- _What the exercise asks_
Give back exactly the lines from the start of the listing to the line containing "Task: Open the", inclusive, and nothing beyond them.

== Data extract ==

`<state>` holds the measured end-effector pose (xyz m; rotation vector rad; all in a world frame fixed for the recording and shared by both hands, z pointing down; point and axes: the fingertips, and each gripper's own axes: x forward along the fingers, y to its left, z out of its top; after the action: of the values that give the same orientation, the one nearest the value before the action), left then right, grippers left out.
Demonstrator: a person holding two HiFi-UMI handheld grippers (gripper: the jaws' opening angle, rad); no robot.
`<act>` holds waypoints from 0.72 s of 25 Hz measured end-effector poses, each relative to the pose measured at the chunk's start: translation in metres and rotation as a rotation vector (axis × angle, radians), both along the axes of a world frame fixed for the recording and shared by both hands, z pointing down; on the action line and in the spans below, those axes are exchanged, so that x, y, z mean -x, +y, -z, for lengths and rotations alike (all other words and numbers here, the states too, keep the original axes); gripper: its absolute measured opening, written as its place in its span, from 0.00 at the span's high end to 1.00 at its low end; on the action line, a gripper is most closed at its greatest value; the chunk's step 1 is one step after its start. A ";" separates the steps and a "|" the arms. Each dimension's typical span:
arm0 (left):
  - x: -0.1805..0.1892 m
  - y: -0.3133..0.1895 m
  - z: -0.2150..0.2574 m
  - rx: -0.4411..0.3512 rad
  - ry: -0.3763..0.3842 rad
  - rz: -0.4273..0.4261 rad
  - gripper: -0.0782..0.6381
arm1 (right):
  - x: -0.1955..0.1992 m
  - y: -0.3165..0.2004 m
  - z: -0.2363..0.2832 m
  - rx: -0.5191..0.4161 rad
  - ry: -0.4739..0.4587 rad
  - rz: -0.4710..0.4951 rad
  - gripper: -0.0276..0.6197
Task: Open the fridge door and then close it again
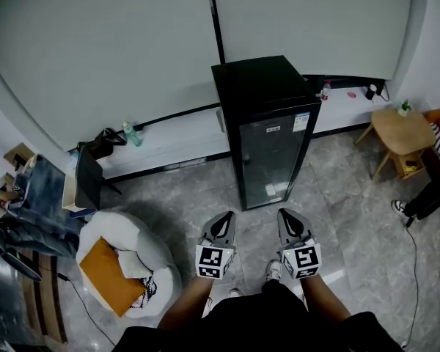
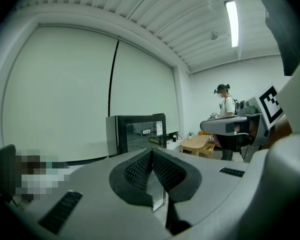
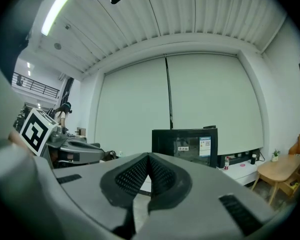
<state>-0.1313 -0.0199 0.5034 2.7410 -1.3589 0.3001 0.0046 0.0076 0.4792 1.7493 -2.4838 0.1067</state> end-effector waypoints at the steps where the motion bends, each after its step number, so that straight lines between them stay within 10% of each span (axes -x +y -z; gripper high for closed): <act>1: -0.004 -0.005 -0.001 0.002 -0.004 0.005 0.86 | -0.004 -0.006 -0.001 0.002 -0.001 0.007 0.94; 18: -0.051 -0.068 -0.015 0.048 -0.039 0.137 0.86 | -0.054 -0.086 -0.011 0.001 -0.004 0.166 0.94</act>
<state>-0.0803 -0.0876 0.5188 2.6012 -1.5188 0.3739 0.0589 -0.0787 0.4897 1.5360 -2.6178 0.0987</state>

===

- _Task output_
`<state>` holds the measured end-effector pose (xyz m; rotation vector rad; all in a world frame fixed for the recording and shared by both hands, z pointing down; point and axes: the fingertips, and each gripper's own axes: x forward along the fingers, y to its left, z out of its top; after the action: of the values that give the same orientation, the one nearest the value before the action), left then right, grippers left out.
Demonstrator: a person holding two HiFi-UMI handheld grippers (gripper: the jaws' opening angle, rad); no robot.
`<act>` holds waypoints from 0.72 s of 25 Hz measured end-effector poses, each relative to the pose measured at the chunk's start: translation in metres and rotation as a rotation vector (axis × angle, radians), both along the axes of a world frame fixed for the recording and shared by both hands, z pointing down; on the action line and in the spans below, those axes are exchanged, so that x, y, z mean -x, +y, -z, for lengths and rotations alike (all other words and numbers here, the states too, keep the original axes); gripper: its absolute measured opening, written as its place in its span, from 0.00 at the span's high end to 1.00 at its low end; on the action line, a gripper is most closed at its greatest value; the chunk's step 1 is one step after its start. A ";" separates the steps and a "|" the arms. Each dimension's typical span:
arm0 (left):
  - x: -0.1805..0.1892 m
  - y: -0.3133..0.1895 m
  - z: -0.2150..0.2574 m
  - rx: -0.4411..0.3512 rad
  - ry: -0.3763..0.3842 rad
  - rz: -0.4273..0.4261 rad
  - gripper: -0.0782..0.6381
arm1 (right):
  - x: -0.1955..0.1992 m
  - y: -0.3165..0.2004 m
  - z: -0.2363..0.2832 m
  - rx: -0.5191..0.4161 rad
  - ry: -0.4739..0.4587 rad
  - rz: -0.4710..0.4951 rad
  - gripper: -0.0276..0.6197
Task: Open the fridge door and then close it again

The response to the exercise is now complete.